At April 18, 2007, there were 15,459,137 shares of Somanta common stock outstanding including 1,166,534 shares issuable upon the exercise of warrants that are expected to be exercised prior to the Effective Timeand 591.6 shares of Somanta preferred shares outstanding. At April 18, 2004, there were outstanding warrants to purchase 5,936,304 shares of Somanta common stock that are not expected to be exercised prior to the Effective Time and are expected to be converted into approximately 192,000 warrants (subject to adjustment as provided in the Merger Agreement) to acquire Access’ common stock at the Effective Time of the Merger.


The completion of the Merger is subject to various customary conditions, including obtaining the approval of the Somanta stockholders. The Merger is intended to qualify as a reorganization for federal income tax purposes.

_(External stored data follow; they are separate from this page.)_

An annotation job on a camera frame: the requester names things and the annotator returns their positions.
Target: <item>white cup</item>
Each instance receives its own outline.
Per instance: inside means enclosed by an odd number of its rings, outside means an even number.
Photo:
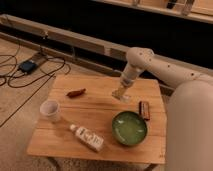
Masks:
[[[40,113],[51,122],[58,122],[61,117],[59,114],[59,104],[55,100],[46,100],[40,106]]]

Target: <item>gray floor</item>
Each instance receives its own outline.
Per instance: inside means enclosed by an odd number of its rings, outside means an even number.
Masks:
[[[17,45],[0,39],[0,55],[14,54]],[[21,47],[17,55],[18,61],[28,59],[35,52],[26,47]],[[92,70],[70,64],[72,70],[70,74],[89,74],[101,75]],[[54,63],[45,63],[42,68],[49,71],[56,67]],[[1,68],[0,74],[8,71],[9,68]],[[41,75],[38,70],[29,78],[14,82],[16,85],[21,85],[31,81]],[[34,91],[41,86],[47,78],[44,78],[31,86],[21,89],[12,89],[8,86],[0,87],[0,171],[50,171],[54,167],[43,157],[28,156],[26,148],[32,136],[37,119],[39,117],[39,106],[47,98],[48,92],[54,79],[50,79],[33,97],[18,110],[7,122],[10,115],[30,96]],[[77,159],[57,158],[62,170],[68,171],[96,171],[96,170],[143,170],[147,165],[117,163],[117,162],[102,162],[88,161]],[[155,171],[163,170],[163,166],[158,166]]]

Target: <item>bowl rim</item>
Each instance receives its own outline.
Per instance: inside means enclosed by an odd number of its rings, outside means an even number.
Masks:
[[[113,127],[113,123],[115,123],[115,121],[117,120],[117,118],[125,113],[129,113],[129,114],[132,114],[132,115],[135,115],[137,116],[137,118],[140,120],[140,122],[144,125],[144,130],[145,130],[145,136],[143,138],[141,138],[141,140],[135,144],[128,144],[128,143],[124,143],[122,141],[120,141],[117,137],[116,137],[116,131],[115,131],[115,128]],[[137,145],[139,143],[141,143],[147,136],[147,133],[148,133],[148,127],[147,127],[147,123],[145,122],[145,120],[143,119],[142,116],[140,116],[138,113],[134,112],[134,111],[129,111],[129,110],[125,110],[125,111],[122,111],[122,112],[119,112],[116,116],[114,116],[113,120],[112,120],[112,134],[114,136],[114,138],[120,142],[121,144],[124,144],[124,145],[127,145],[127,146],[134,146],[134,145]]]

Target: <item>wooden table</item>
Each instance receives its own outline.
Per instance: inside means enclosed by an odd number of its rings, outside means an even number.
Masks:
[[[27,153],[35,156],[164,164],[166,114],[157,80],[138,79],[128,90],[131,96],[129,103],[120,102],[111,96],[118,85],[118,77],[57,76],[49,99],[59,102],[62,120],[52,124],[40,118]],[[84,95],[73,99],[66,96],[69,91],[80,88],[86,88]],[[150,104],[148,135],[137,146],[123,146],[112,136],[111,121],[121,111],[138,112],[141,100]],[[105,140],[104,148],[96,153],[79,143],[68,129],[71,122],[102,136]]]

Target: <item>green plate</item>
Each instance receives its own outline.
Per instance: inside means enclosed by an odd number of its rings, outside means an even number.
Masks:
[[[120,143],[133,146],[144,140],[147,134],[147,125],[137,113],[124,111],[113,119],[112,132]]]

The foregoing description of the Merger Agreement is qualified in its entirety by reference to the full text of the Merger Agreement, which is attached to this Report as Exhibit 2.1 and incorporated herein by reference. The Merger Agreement has been attached to provide investors with information regarding its terms. It is not intended to provide any other factual information about Access or Somanta. In particular, the assertions embodied in the representations and warranties made by Somanta in the Merger Agreement are qualified by information in confidential disclosure schedules provided by Somanta to Access in connection with the signing of the Merger Agreement. These disclosure schedules contain information that modifies, qualifies and creates exceptions to the representations and warranties set forth in the Merger Agreement. Moreover, certain representations and warranties in the Merger Agreement were used for the purpose of allocating risk between Access and Somanta rather than establishing matters as facts. Accordingly, you should not rely on the representations and warranties in the Merger Agreement as characterizations of the actual state of facts about Access or Somanta.
 


 
 

 
 
Item 8.01. Other Events
 
On April 19, 2007, Access issued a press release announcing that it entered into a definitive agreement to acquire Somanta.
 
The full text of the press release is furnished as Exhibit 99.1 to this Current Report on Form 8-K and is incorporated herein by reference.
 
Item 9.01. Financial Statements and Exhibits.

(d) Exhibits.


Exhibit No.
Description
 
 
2.1
Agreement and Plan of Merger, by and among Access Pharmaceuticals, Inc., Somanta Acquisition Corporation, Somanta Pharmaceuticals, Inc., Somanta Incorporated and Somanta Limited, dated April 18, 2007.
 
 
99.1
Press release issued by Access Pharmaceuticals, Inc. and Somanta Pharmaceuticals, Inc. dated April 19, 2007.

 
SIGNATURES


                Pursuant to the requirements of the Securities Exchange Act of 1934, the registrant has duly caused this report to be signed on its behalf by the undersigned hereunto duly authorized.


 
 
ACCESS PHARMACEUTICALS, INC.


 
 
 
By:
 /s/ Stephen B. Thompson
 
 
 
 
 

 
Stephen B. Thompson
 
 
Vice President, Chief Financial Officer
 


Date:  April 19, 2007
 
 
 
 

 
Exhibit Index
Exhibit No.
Description
 
 
2.1
Agreement and Plan of Merger, by and among Access Pharmaceuticals, Inc., Somanta Acquisition Corporation, Somanta Pharmaceuticals, Inc., Somanta Incorporated and Somanta Limited, dated April 18, 2007.
 
 
99.1
Press release issued by Access Pharmaceuticals, Inc. and Somanta Pharmaceuticals, Inc. dated April 19, 2007.